TASK INSTRUCTIONS: Look for the string "names" in the listing. Copy each line that has it.

DATA EXTRACTS:
--------------------------------
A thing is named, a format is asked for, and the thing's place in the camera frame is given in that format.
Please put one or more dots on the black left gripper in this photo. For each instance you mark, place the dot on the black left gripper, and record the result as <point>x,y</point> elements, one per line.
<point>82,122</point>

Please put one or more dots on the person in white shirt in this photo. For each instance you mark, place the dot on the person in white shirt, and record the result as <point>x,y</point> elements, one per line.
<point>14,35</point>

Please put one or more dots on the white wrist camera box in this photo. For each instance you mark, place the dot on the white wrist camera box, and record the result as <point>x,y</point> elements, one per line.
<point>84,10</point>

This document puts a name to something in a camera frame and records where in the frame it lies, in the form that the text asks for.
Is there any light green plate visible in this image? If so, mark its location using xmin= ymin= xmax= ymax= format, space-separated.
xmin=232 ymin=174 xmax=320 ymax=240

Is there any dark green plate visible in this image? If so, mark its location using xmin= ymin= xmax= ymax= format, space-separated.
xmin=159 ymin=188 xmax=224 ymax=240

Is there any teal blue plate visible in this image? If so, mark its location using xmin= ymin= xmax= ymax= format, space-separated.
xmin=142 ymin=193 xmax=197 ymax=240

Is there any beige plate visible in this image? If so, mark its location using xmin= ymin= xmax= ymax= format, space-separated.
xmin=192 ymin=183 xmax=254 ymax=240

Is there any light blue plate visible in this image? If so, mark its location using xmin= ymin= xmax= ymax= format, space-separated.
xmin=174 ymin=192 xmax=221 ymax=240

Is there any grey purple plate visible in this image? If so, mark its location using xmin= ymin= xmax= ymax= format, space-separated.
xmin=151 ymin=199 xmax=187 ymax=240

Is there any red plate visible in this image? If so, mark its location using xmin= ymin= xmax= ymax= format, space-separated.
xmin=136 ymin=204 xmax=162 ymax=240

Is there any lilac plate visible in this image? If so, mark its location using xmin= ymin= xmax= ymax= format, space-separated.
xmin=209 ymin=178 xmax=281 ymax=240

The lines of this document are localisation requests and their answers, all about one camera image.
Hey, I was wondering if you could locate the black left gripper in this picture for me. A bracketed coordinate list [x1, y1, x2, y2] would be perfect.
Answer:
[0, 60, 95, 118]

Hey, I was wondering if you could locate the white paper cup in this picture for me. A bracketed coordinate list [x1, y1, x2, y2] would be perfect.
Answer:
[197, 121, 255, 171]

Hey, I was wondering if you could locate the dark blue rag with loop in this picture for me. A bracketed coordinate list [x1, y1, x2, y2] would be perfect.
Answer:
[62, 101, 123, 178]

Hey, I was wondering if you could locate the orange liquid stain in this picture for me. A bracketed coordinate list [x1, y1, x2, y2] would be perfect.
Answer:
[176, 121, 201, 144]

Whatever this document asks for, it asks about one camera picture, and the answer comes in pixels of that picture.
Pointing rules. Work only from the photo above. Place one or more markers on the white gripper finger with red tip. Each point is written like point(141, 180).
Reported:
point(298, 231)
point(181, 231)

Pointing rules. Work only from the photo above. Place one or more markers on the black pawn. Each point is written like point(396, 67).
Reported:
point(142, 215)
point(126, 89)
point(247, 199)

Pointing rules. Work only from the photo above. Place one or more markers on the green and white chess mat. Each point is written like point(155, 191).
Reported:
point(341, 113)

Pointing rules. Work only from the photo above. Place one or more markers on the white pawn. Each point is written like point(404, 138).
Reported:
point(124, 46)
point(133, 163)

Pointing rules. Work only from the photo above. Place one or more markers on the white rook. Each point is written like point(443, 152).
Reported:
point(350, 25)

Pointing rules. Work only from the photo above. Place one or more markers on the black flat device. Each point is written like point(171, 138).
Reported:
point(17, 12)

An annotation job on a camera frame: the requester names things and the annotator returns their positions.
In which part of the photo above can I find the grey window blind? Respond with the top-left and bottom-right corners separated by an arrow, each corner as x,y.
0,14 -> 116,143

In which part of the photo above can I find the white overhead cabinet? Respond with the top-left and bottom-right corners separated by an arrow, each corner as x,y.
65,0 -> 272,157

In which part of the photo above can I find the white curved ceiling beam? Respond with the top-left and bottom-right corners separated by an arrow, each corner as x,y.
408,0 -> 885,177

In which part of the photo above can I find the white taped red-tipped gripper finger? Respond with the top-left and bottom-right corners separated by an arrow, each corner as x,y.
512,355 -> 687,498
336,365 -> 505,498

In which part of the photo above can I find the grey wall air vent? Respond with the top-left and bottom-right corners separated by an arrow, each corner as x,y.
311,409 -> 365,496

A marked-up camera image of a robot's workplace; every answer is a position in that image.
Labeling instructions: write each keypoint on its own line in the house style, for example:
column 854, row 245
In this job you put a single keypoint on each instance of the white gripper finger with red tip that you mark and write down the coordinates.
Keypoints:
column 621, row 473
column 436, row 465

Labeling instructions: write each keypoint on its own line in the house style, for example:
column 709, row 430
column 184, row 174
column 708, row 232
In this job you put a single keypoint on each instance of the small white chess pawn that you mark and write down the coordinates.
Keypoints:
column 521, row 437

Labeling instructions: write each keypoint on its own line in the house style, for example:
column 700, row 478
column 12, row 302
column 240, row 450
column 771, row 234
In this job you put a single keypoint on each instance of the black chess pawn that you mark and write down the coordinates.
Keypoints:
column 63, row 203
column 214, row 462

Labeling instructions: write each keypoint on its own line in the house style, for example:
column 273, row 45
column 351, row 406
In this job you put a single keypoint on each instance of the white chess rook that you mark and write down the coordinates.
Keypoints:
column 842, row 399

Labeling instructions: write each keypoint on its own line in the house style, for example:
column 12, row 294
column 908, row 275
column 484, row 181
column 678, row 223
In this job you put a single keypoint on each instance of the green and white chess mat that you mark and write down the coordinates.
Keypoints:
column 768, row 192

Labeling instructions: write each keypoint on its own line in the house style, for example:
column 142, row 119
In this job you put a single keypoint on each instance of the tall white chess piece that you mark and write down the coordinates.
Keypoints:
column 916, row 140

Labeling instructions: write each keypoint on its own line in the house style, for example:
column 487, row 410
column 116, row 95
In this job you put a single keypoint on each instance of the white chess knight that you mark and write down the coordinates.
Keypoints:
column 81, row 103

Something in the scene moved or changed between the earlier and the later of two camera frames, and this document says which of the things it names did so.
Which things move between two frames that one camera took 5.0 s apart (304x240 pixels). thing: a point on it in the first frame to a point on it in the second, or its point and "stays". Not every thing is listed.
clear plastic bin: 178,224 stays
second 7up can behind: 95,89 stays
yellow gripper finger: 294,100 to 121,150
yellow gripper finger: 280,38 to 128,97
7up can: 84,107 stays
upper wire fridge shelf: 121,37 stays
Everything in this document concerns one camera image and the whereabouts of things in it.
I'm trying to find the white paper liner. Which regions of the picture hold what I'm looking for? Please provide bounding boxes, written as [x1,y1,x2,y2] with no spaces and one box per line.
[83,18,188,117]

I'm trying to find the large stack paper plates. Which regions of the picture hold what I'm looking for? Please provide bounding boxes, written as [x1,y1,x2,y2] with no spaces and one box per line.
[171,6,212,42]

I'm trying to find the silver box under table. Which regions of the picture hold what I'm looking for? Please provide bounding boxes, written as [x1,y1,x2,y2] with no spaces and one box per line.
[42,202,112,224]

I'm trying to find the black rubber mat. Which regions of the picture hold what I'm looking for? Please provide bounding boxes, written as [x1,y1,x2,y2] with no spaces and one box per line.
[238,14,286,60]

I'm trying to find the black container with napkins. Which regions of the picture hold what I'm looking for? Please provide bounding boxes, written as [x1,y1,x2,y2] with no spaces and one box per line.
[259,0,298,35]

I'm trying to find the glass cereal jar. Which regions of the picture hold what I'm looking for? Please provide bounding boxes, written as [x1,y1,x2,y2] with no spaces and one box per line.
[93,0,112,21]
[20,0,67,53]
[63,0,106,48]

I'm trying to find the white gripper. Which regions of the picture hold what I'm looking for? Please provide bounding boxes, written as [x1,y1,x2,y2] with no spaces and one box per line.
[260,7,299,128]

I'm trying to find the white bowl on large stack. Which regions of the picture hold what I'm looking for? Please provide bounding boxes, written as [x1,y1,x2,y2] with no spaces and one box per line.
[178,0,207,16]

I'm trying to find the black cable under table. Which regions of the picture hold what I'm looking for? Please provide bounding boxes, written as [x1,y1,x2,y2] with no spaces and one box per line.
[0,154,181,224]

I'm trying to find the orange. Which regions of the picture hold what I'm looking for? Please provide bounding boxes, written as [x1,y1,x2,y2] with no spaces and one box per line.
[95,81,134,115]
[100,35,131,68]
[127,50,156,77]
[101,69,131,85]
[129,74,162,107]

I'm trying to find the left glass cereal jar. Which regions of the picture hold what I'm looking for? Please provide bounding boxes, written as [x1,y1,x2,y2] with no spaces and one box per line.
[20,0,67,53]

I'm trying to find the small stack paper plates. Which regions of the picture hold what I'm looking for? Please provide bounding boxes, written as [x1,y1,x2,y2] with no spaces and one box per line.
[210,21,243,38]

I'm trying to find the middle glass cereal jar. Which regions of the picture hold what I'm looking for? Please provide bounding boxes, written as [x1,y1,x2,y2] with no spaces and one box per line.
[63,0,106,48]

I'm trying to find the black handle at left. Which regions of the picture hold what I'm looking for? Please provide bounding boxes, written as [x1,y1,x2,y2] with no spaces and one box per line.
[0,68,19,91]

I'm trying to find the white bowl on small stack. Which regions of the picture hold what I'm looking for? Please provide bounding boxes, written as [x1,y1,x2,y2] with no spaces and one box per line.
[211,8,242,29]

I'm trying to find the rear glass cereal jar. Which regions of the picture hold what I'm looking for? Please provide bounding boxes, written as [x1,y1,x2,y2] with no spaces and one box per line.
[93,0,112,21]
--------------------------------
TASK ANSWER:
An annotation job on a camera frame: the requester names things and the annotator returns their positions.
Something in the scene moved or changed between the earlier and the later of two camera frames, and this document says which of the things it names did so.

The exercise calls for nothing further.